Dès 73-74 s’ouvre la crise la plus sévère de l’après guerre puis une phase nouvelle qui montre l’incapacité des dirigeants à penser la nouvelle situation : 6 années de « stagflation » ! Les trente glorieuses étaient finies.
La suite ? Une série de crises financières à répétition :
- Crise des dettes souveraines : on avait recyclé les pétro dollars sous forme de prêts à des gouvernements qui ne pouvaient plus rembourser, culminant avec la crise « téquila » au Mexique en 85.
- Récession aux Etats-Unis en 80-81 à la suite d’un coup de frein brutal et prolongé de M. Volcker, Président de la FED (celui qu’Obama vient de nommer à 81 ans président de son groupe de conseillers économique !).
- Crise gravissime des « Savings and loans » aux Etats-Unis : le système bancaire est à deux doigts de flancher.

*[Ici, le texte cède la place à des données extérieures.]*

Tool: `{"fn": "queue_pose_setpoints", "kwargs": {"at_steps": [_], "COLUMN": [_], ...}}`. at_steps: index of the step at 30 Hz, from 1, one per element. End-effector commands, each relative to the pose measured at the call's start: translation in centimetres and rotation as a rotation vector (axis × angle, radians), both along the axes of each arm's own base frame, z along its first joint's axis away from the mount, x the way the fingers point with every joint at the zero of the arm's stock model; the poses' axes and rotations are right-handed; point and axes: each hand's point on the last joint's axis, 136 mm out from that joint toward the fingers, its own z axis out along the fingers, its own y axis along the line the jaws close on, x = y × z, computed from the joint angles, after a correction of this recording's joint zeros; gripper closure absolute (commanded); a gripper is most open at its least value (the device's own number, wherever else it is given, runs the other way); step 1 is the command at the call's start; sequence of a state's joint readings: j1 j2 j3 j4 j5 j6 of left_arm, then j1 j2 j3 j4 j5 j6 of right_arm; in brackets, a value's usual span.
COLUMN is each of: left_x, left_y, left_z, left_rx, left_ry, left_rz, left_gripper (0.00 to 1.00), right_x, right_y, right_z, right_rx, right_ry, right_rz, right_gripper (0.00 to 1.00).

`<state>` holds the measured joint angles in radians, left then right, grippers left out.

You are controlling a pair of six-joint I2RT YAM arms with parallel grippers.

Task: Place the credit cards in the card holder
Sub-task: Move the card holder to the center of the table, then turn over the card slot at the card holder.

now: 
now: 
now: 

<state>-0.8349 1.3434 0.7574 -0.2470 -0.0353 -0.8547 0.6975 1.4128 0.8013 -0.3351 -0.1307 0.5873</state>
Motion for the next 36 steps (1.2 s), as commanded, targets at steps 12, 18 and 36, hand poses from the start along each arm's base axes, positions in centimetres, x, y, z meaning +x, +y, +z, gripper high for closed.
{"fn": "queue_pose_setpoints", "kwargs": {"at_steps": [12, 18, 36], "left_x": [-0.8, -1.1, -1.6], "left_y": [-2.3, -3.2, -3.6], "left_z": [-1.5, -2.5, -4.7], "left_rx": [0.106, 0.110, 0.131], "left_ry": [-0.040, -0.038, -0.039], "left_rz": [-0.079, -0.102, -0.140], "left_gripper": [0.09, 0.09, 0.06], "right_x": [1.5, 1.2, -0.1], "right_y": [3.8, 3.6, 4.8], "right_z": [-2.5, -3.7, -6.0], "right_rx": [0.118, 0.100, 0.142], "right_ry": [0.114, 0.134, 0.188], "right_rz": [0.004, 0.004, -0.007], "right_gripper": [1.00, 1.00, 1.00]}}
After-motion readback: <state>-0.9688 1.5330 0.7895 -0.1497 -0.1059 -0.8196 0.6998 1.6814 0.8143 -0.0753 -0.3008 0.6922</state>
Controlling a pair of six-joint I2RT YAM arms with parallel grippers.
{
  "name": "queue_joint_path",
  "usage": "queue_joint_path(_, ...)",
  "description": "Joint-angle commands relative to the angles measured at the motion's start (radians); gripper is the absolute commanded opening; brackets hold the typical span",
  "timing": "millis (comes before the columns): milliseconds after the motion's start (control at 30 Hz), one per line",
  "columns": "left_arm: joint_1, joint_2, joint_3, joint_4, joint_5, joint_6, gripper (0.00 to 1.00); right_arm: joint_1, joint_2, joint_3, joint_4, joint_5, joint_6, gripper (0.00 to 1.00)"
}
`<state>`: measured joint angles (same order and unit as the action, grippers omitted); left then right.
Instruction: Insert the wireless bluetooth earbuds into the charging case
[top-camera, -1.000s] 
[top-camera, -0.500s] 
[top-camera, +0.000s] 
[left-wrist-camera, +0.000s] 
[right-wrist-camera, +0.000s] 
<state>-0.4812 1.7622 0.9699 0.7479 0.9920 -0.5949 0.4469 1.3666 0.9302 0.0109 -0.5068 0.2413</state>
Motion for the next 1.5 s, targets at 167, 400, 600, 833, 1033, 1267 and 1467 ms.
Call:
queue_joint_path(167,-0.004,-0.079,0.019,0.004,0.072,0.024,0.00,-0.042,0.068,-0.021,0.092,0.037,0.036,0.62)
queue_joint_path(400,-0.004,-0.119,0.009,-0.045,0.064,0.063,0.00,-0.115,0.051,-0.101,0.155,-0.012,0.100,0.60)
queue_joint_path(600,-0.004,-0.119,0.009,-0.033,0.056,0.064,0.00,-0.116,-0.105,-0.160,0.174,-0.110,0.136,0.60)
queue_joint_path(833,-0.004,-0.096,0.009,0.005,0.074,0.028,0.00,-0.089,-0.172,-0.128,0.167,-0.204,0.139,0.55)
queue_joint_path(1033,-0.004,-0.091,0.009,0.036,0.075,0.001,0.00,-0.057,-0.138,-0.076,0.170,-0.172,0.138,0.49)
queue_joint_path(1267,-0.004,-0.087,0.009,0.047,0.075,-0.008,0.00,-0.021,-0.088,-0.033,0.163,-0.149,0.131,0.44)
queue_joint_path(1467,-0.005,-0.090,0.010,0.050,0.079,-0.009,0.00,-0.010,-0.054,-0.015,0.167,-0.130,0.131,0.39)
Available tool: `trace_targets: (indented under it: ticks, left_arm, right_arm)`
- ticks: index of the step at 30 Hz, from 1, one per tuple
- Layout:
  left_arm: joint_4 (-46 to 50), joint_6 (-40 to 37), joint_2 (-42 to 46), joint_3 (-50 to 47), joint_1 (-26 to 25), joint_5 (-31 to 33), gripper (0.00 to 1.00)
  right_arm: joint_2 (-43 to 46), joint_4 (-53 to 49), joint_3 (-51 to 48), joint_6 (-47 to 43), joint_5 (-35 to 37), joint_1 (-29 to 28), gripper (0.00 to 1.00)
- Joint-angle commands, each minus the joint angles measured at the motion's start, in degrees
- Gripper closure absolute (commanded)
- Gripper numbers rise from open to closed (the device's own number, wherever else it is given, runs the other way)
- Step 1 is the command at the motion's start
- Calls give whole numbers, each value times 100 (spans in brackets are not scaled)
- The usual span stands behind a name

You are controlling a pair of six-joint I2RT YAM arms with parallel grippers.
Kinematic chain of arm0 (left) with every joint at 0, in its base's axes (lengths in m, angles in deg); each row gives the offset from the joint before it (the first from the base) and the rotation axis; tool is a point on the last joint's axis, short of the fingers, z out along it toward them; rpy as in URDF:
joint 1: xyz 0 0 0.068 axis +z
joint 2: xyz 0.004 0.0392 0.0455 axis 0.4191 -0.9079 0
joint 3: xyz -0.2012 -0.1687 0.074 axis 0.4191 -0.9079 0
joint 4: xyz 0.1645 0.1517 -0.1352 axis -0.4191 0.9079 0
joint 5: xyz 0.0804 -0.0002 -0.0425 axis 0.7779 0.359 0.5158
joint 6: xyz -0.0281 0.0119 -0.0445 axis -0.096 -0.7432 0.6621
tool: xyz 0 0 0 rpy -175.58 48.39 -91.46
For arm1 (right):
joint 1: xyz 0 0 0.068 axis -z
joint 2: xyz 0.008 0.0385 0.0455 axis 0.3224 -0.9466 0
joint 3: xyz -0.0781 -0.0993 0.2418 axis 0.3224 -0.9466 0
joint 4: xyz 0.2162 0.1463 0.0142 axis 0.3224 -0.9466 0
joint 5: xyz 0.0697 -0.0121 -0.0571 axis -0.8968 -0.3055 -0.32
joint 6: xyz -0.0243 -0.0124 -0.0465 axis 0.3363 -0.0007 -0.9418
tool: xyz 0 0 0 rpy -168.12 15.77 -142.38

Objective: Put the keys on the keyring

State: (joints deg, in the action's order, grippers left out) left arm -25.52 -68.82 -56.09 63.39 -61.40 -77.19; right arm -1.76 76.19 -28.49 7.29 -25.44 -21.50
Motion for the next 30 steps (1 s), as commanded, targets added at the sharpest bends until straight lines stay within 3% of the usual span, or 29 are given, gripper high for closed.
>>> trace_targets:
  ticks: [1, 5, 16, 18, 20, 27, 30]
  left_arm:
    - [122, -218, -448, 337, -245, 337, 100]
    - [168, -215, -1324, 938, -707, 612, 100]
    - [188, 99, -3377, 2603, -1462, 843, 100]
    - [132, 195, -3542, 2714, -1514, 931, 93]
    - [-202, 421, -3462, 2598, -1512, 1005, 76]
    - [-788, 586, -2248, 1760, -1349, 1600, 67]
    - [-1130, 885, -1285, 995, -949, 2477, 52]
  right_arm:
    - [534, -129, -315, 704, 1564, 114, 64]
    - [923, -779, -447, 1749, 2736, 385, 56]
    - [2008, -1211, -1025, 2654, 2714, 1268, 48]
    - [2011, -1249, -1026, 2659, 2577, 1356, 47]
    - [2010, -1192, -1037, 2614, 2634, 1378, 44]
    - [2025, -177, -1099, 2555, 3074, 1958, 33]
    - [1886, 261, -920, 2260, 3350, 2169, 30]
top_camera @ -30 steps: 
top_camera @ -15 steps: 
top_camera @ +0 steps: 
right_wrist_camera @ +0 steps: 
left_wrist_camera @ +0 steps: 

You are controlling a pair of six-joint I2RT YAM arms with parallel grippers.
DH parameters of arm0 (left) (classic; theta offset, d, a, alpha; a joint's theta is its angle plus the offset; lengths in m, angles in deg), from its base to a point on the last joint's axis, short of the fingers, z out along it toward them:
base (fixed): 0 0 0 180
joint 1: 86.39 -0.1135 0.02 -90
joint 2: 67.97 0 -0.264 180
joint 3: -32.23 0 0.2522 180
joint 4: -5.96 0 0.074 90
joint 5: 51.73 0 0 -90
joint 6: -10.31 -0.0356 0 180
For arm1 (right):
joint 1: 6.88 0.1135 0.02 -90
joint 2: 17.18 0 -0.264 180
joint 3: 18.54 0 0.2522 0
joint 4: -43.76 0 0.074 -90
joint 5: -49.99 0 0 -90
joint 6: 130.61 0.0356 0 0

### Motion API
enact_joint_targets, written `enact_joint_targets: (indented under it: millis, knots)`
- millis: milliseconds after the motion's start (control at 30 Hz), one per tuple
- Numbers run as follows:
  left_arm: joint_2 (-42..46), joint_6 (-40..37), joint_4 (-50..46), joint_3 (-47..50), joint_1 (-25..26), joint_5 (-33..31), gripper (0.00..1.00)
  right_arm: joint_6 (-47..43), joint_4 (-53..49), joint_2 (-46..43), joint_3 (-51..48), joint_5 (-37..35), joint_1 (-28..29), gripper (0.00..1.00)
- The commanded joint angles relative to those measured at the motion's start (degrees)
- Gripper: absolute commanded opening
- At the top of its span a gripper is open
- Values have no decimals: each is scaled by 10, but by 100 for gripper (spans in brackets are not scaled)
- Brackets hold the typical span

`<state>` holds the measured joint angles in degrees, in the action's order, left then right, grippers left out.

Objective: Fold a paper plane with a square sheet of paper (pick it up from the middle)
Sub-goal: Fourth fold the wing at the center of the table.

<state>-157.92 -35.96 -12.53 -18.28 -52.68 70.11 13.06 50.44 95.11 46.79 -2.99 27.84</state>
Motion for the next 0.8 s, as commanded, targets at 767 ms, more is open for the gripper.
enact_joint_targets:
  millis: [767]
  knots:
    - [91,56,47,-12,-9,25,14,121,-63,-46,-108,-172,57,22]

Il n’est sauvé que par une injection de plus de 500 milliards de dollars de fonds publics !
- Récession majeure de 91-93, après une frénésie spéculative sur le marché immobilier d’entreprise. La banque européenne est pratiquement exsangue et on passe de près à côté d’une catastrophe bancaire. Pour la première fois depuis la guerre le monde entier subit une récession sévère.
- Crise dite des pays émergents en 98 : en fait le dollar s’est mis à grimper brutalement, doublant en quelques mois. Tous les pays emprunteurs en dollar ne peuvent plus rembourser. Le chaos sur le marché des changes fait sauter l’économie de quelques pays comme la Thaïlande ou l’Argentine.
A cette occasion on s’aperçoit que de nouvelles institutions, les Hedge Funds, sont capables par les spéculations à effet de levier qu’ils pratiquent de faire sauter l’ensemble de la finance mondiale. L’affaire LTCM est étouffée à grands frais (il y avait plus de 1.000 milliards de dollars d’en cours !).
- Récession de 2001-2002 après une chute boursière digne des années 29. Le scandale Enron démontre que l’on a changé de système. Les entreprises sont désormais des soufflés gonflés par la spéculation folle.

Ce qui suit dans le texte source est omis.